Chapter 1. Introduction
Administrators, analysts, and developers have been watching data fly by on screens for decades. The fast, free, and most common method is to “tail” a log file. tail
is a standard Unix-like operating system command that allows you to stream all changes to a specified file to the command line. Without any additional options, the logs will display in the console without any filtering or formatting. Despite the overwhelming amount of data scrolling past, it’s still a common practice because the people watching can often catch a glimpse of something significant that is missed by other tools. When filtering and formatting are applied to this simple method, it increases the ease and likelihood of catching significant events that would otherwise be ignored or surfaced only after a significant delay. LNav is an application that represents streaming infromation on a console with some ability to highlight and filter information (see Figure 1-1).
Because of the rate at which information is scrolling by, anything noticed by a human observer with this method will be due to them observing either a pattern or the breaking of a pattern. Statistics, aggregates, groupings, comparisons, and analysis are out of reach for this method at a high data frequency. This method also has a limitation of one log file per command line. In order to progress from this standard of streaming data visualization, this book will explore ways to preserve and build on the effect of noticing something significant in live events. The challenge is how to do this without abstracting the context so far that it becomes another dashboard of statistics that sends the observer back to the tried and true method of command-line scrolling.
A great analogy for visualizing streaming data is visualizing operational intelligence, described in a Netflix database project as follows:
Whereas business intelligence is data gathered for analyzing trends over time, operational intelligence provides a picture of what is currently happening within a system.
Operational intelligence relies heavily on streaming data. The data is usually automatically processed, and alerts are sent when anything goes outside of a defined threshold. Visualizing this information allows people to better understand what’s occurring, and whether any automated decisions should be created, deleted, or adjusted.
Why Visualizations
Visualizations certainly can be eye candy, but their value isn’t just in attracting eyeballs and mesmerizing people. In general, visualizations can give you a new perspective on data that you simply wouldn’t be able to get otherwise. Even at the smaller scale of individual records, a visualization can speed up your ingestion of content by giving you visual cues that you can process much faster than reading the data.
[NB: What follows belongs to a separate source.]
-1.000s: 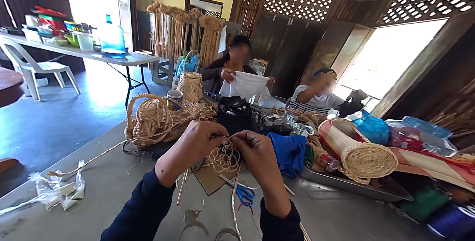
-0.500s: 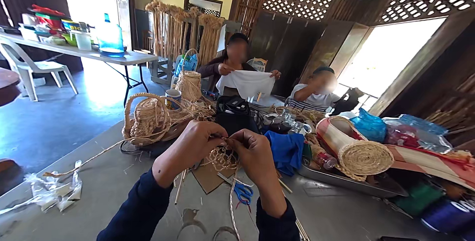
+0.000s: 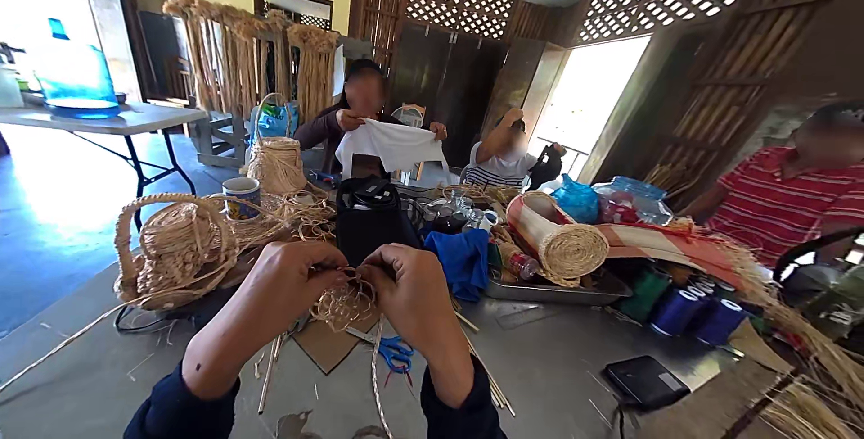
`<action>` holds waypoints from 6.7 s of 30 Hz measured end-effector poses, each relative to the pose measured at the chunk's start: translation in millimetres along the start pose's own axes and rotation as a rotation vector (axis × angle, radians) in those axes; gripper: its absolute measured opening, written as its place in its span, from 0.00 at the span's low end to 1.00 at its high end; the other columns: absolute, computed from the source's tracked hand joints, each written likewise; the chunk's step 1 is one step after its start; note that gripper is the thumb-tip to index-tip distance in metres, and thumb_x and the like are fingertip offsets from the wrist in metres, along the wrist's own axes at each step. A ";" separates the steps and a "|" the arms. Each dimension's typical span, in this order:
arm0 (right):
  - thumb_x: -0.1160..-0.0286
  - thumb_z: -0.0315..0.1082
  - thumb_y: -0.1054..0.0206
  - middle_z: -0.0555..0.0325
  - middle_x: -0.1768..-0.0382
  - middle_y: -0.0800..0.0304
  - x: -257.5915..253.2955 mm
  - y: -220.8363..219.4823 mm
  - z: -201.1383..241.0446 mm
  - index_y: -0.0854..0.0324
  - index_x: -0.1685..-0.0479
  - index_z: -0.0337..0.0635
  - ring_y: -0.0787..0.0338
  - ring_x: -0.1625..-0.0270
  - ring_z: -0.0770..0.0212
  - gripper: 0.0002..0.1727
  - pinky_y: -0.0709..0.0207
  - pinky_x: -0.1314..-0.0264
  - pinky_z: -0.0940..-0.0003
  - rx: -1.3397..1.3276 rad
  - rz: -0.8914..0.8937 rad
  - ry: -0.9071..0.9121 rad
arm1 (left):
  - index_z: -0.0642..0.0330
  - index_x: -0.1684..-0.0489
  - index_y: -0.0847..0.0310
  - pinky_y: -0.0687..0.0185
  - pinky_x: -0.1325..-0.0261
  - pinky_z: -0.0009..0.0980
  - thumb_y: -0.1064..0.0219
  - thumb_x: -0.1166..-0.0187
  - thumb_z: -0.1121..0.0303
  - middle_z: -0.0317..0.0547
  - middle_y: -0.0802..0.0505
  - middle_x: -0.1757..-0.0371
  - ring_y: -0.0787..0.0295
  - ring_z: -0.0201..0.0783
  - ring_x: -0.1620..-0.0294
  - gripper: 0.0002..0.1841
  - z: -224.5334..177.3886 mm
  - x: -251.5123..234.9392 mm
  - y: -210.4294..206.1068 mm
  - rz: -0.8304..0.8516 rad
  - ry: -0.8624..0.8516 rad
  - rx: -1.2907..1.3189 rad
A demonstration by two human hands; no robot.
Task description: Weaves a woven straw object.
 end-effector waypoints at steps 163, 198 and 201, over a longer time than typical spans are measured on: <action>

Here are a few benefits of adding a visualization layer to your data:
Improved pattern/anomaly recognition
Higher data density, allowing you to see a much broader spectrum of data
Visual cues to understand the data faster and quickly pick out attributes
Summaries of the data as charted statistics
Improved ability to conquer assumptions made about the data
Greater context and understanding of scale, position, and relevance
On top of all that, visualizations also help products sell, get publicity, and screenshot well. Visualizations attract people and entice them to make sense of what they see. They become necessary when trying to understand more complex data such as the automated decisions behind an organization’s operational intelligence.
The Standard
The processes and applications that we accept as tried and true were written for a different set of circumstances than we are faced with today. There will continue to be a place for them for the problems they were developed to solve, but they were not designed for the volume, frequency, variance, and context that we are seeing now and that will only increase over time.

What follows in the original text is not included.